Sokak hayvanları yasası nedeniyle hükümeti eleştiren Tugay, şunları söyledi:
“Bu konu hepimizin bireysel şefkatinin ötesinde, tek sağlık yaklaşımıyla ele alınması gereken bir konudur. Yaşadığımız dünyada tüm canlıların yaşama hakkı var ve hepimizin sağlıklı olmak için çabalaması gerekiyor ve buna da ihtiyacımız var. Kent yaşamında ya da kendi yaşam alanlarımızda insanların hayatını tehdit eden sağlıksız bir durum istemiyoruz. Ancak yaşanmaması gereken bir katliamla karşı karşıya kalmayı kabul edemeyiz. Böyle bir şey mümkün değil.
Bu bir gerçek… Bir sokak hayvanının çoğalması, yeni sokak hayvanları anlamına geldiği gibi, o zavallı canlıların her türlü tehlikeye açık bir yaşam sürmeleri anlamına da geliyor. Bu nedenle kısırlaştırılmamış tüm sokak hayvanlarının bir an önce kısırlaştırılması gerekiyor. Burada suç doğrudan belediyelerde, anlayamadığım bir sebepten dolayı ama belediyeler kendilerine bağlı olmayan birçok kurumun yükünü taşıyor. İnsanlar giderek fakirleşiyor. İşsiz kalmak. Pek çok sorun yaşanıyor. Yani madde bağımlılığından her türlü sağlık sorununa kadar her türlü konuda belediyelerin harekete geçmesi gerekiyor. Belediyelere bu kadar ağır yükler düşse de belediyelere yeni kaynak sağlamadan mucizevi işler yapmaları isteniyor. Sokak hayvanlarının sağlıklı, kısırlaştırılmış ve aşılanmış halde tutulması için merkezi hükümetin çok daha etkili önlemler alabileceğini düşünüyorum. Dolayısıyla şu anda belediyeleri suçlayıp yükü belediyelere yüklemek kolay gibi görünebilir. Ancak ülkemizde hayvanların satışı ve üretimi serbesttir. Bu konuda çok daha etkili tedbirler alınabilir, kontroller zamanında yapılabilirdi. O zaman konu bu noktaya gelmezdi.

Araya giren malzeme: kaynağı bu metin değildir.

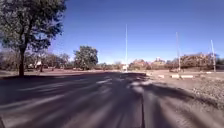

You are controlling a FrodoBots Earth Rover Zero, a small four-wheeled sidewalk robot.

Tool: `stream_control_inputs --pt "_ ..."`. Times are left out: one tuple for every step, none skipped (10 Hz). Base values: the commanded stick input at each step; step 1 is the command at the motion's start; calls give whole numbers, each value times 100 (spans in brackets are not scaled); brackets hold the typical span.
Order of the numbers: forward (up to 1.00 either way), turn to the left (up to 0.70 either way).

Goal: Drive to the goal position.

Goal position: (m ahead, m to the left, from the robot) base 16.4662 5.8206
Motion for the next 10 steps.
stream_control_inputs --pt "50 0" --pt "50 0" --pt "50 0" --pt "50 0" --pt "50 0" --pt "50 0" --pt "50 0" --pt "50 0" --pt "50 0" --pt "50 0"
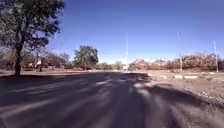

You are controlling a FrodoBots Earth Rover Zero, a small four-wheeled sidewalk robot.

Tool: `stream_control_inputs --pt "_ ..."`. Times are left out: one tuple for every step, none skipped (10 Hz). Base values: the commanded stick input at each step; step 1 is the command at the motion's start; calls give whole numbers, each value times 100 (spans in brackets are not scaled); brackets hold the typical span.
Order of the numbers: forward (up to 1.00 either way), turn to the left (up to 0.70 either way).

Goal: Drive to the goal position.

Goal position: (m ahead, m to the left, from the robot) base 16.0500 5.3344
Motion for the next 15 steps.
stream_control_inputs --pt "50 0" --pt "50 0" --pt "50 0" --pt "50 0" --pt "50 0" --pt "50 0" --pt "50 0" --pt "50 0" --pt "50 0" --pt "50 0" --pt "50 0" --pt "50 0" --pt "50 0" --pt "50 0" --pt "50 0"
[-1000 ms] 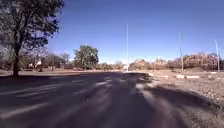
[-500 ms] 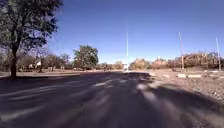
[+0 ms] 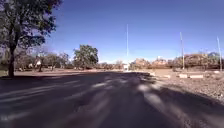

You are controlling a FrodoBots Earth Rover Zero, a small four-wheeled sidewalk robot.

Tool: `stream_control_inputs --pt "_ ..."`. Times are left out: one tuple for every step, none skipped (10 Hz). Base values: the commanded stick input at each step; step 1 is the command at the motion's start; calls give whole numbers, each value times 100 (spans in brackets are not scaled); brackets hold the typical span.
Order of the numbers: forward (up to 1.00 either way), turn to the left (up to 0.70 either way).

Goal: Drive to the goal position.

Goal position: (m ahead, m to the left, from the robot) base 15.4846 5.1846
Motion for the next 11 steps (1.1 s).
stream_control_inputs --pt "50 0" --pt "50 0" --pt "50 0" --pt "50 0" --pt "48 0" --pt "48 0" --pt "48 0" --pt "48 0" --pt "48 0" --pt "48 0" --pt "48 0"
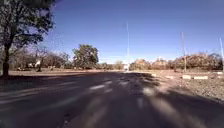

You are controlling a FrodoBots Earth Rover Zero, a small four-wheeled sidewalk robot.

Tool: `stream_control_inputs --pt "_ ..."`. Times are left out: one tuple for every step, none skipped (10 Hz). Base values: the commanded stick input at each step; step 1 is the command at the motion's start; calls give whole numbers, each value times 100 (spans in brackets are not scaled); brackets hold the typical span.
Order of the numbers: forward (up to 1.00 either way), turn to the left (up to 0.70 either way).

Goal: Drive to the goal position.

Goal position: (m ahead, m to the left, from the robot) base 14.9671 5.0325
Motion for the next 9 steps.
stream_control_inputs --pt "48 0" --pt "48 0" --pt "48 0" --pt "48 0" --pt "48 0" --pt "48 0" --pt "48 0" --pt "48 0" --pt "48 0"
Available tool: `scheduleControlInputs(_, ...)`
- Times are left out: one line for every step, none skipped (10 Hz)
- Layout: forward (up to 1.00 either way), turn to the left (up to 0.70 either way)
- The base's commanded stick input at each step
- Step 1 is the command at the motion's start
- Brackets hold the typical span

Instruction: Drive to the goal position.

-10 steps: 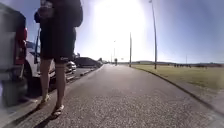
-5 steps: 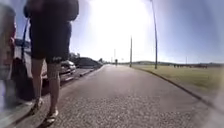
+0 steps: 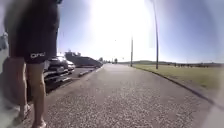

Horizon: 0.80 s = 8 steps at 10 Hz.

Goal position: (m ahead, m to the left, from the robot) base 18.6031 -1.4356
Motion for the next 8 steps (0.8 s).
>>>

“PLANIMIZI YAPTIK, HİÇBİR HAYVANI ÖLDÜRMEYİ DÜŞÜNMÜYORUZ”
Yani bugün yeterli önlem almayan merkezi yönetim, tüm yükü belediyelerin omuzlarına yüklemiş, kaynak sağlayamadan yerel yönetimler açısından konuyu daha da sorunlu hale getirmiştir. İzmir için planımızı yaptık. Biz gereğini yapacağız ve hiçbir hayvanı kesmeyi düşünmüyoruz. Öte yandan bu yasanın bazı yönlerinin bizi sınayacağını da elbette biliyoruz. Günümüzde çoğu belediye CHP'li belediye başkanları tarafından kontrol edildiğinden, belediyeler aracılığıyla yapılan her eylem CHP'yi daha fazla etkileyecek gibi görünüyor. Ama kendimize ve arkadaşlarımıza inanıyorum. Bu süreci iyi yönetiyoruz. Siyasi başarıya giden yol başka bir şeye benzemeli.”
“Sosyal bütçe tazminatı ile memur maaşlarını artırarak çözebileceğimiz hiçbir sorun yok”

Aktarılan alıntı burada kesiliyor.